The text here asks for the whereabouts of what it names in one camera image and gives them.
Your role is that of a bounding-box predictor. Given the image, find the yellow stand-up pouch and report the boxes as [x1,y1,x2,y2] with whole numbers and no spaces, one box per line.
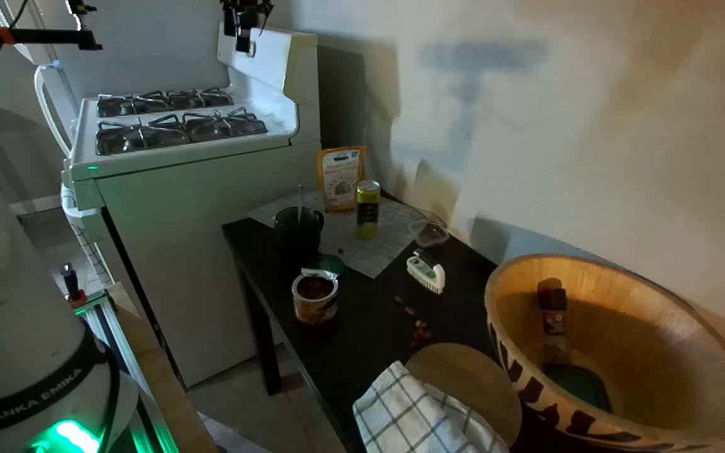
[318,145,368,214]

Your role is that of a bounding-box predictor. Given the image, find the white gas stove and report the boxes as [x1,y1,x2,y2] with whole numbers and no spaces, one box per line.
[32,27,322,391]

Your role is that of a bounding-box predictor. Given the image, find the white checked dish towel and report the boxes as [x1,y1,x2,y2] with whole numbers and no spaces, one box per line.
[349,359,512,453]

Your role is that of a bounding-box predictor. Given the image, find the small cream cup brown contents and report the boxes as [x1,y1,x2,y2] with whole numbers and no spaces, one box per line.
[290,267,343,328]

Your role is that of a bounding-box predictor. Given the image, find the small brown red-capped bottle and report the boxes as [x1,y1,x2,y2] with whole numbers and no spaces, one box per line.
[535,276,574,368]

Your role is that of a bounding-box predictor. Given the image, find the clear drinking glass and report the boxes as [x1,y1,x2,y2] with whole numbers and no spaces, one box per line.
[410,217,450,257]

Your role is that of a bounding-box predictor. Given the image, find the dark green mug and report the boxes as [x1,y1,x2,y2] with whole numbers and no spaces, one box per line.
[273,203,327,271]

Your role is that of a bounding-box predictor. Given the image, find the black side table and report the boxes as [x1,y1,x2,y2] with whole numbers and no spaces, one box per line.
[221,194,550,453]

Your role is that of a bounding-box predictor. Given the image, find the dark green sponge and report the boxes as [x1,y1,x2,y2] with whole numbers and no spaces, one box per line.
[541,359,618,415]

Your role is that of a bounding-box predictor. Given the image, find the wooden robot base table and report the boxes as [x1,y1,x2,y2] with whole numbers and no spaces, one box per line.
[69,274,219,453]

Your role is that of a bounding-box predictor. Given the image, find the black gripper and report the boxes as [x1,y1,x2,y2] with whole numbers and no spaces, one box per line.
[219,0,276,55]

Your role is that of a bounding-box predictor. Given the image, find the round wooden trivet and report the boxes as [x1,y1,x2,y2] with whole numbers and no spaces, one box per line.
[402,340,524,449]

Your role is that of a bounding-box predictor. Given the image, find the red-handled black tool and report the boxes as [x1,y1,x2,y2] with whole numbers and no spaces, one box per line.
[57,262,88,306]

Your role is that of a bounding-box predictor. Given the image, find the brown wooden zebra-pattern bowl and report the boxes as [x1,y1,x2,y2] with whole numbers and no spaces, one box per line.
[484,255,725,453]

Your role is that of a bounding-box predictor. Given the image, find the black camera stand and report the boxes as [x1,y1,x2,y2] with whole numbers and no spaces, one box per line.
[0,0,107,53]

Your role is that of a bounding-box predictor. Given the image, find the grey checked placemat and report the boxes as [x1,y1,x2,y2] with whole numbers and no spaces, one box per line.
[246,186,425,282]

==

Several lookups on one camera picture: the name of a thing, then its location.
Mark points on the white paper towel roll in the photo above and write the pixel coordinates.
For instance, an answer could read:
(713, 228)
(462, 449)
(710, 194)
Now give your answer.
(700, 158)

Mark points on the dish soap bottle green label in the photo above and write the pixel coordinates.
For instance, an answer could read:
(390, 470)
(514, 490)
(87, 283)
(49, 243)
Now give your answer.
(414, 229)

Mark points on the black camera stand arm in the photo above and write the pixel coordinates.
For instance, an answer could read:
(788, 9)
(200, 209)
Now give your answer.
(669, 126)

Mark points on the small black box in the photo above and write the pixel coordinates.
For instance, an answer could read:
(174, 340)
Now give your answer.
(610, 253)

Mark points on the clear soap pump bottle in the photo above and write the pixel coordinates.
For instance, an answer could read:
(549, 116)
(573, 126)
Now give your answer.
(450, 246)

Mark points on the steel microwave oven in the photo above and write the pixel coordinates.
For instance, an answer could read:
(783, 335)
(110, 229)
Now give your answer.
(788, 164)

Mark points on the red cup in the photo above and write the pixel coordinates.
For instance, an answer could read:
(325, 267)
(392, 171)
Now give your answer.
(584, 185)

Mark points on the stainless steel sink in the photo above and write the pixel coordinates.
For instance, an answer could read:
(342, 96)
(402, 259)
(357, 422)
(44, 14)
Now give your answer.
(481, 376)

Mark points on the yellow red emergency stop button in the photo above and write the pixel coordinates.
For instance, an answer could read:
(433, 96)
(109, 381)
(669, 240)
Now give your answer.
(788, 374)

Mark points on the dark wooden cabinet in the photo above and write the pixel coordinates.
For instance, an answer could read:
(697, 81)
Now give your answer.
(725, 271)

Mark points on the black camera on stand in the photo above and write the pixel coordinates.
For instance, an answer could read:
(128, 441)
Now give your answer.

Instructions for the task: The reply should be nothing but the number of lines in the entries that include "photo".

Solution to the problem: 11